先生はいないかと教室をぐるっと見たけど、いない。
騙された。
あれ?桜木先輩。
窓際の男子は見覚えのある横顔だった。
「……」
「あっ」
桜木先輩が視線を向けてきた。
いきなり見られた……。どうしよう。
声をかけてみる。
「桜木先輩、ここで勉強してるんですか?」
「……う……」
声が小さいけど、多分上原と言った。
「篠塚先生って……」
「さっき出て行った」
「そうですか」
どうしてすれ違わなかったんだ。
「先輩は部活に来ないで勉強ですか」
「……」
パラパラと教科書がめくられていく。
返事がない。
窓が開いてるから私の声が届いてないのかな。
まあ、いいや。
もう1回教員室に行ってみよう。
教員室に戻ったら今度は篠塚先生がいた。
「先生いた!」
「上原さん。部活終わり?ご苦労様」
「はい。今教室に行ったんですけどすれ違ったみたいです」
「あ、そう。ごめんね」
先生はどういうルートで教室に戻ったのだろう。
「日報ですけど、いいですか?」
「いいわよ」
「橘先輩と私は今日は……えっと……」
どこを見ればいいんだっけ……。
「あっ、上原さんごめんなさい」
「な、なんですか?」
「教室に行ったときまだ桜木君いた?」
「はい。いました」
「それなら急いでこれ届けてくれない?」
先生が渡してきたのは、封筒だった。
「明日じゃダメなんですか?」
「うん。ダメなの。さっき渡すの忘れちゃって」
「はあ……じゃあこれもういいですよね」
日報を先生に渡す。
「いいわよ。受け取っておく。だからそれ任せたわ」
「はーい」
さっさと渡して帰ろう。
ふう。また三階か。
階段を見上げてため息をつく。
こんな何回も登ってたら足に筋肉がついちゃうよ。
二年四組の教室についた。
桜木先輩はまだ机に向かっている。
コンコン
ドアを叩いて先輩に合図をしてみる。
「……」
「あの、篠塚先生がこれ渡し忘れたって……」
「……」
しかたないので教室に入る。
他のクラスでしかも二年生の教室だから余計に緊張する。
ん?プールの、あの匂いがする。
窓の外から入ってくるにしてはプールは遠い。
先輩の匂いかな。
プール好きだから染みついてるのかも。
先輩が手に持っている教科書の表紙は数学Ⅱだ。
難しそう。

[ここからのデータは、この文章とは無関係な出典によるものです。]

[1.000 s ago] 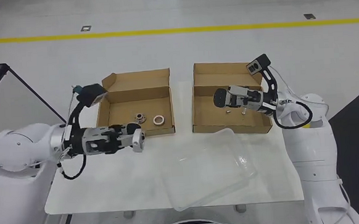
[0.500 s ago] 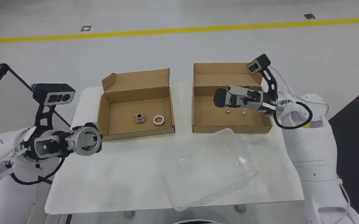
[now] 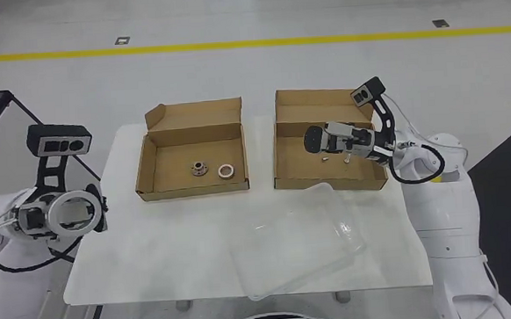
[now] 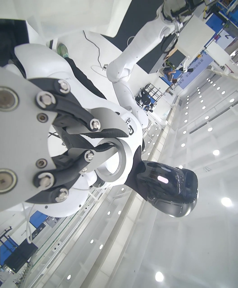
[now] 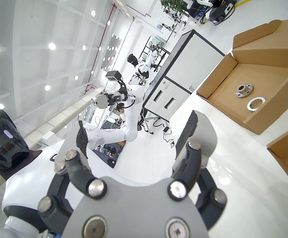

数学は苦手。先輩は理系な気がする。
「先輩、数学とかできるんですか?」
「……」
無視?
「先輩これ、篠塚先生が……」
びゅー。ばさばさばさばさっ。
窓から強い風が入ってきてカーテンが大きく揺れる。
風の勢いで机の上のシャーペン転がって落ちた。
反射的に拾ってあげようとしたらまた強い風が入ってきた。
「きゃっ」
風でスカートがめくれてしまった。
声出てるし、恥ずかしい……。
先輩が私の声に反応してしまい目が合う。
睨まれてる。
シャーペンに気を取られてたから見られていないはず……。
「……」
「はい」
シャーペンを渡した。
「……」
「あ、あとこれ、篠塚先生から」
「……」
渡そうとした封筒はさっきスカートを抑えるときに、
グシャグシャに握りつぶしてしまった。
「あっ、すみません……こんなになっちゃって」
手で伸ばしてみるけど意味がなかった。
先輩は私の手から封筒を取りを中を確認し始めた。
ああ、中身もグシャグシャだ……。
「……」
先輩の腕の下にあったノートが見える。
女の子みたいな字をしている。
用事は済んだ。
「私帰りますね。勉強頑張ってください」
教室を出るとき、先輩のほうを振り返ってみると、
さっきの紙を両手で持ったまま、じっと見つめていた。
ふー、やっと帰れる。
下駄箱に降りると、橘先輩と宮沢先輩も帰るところだった。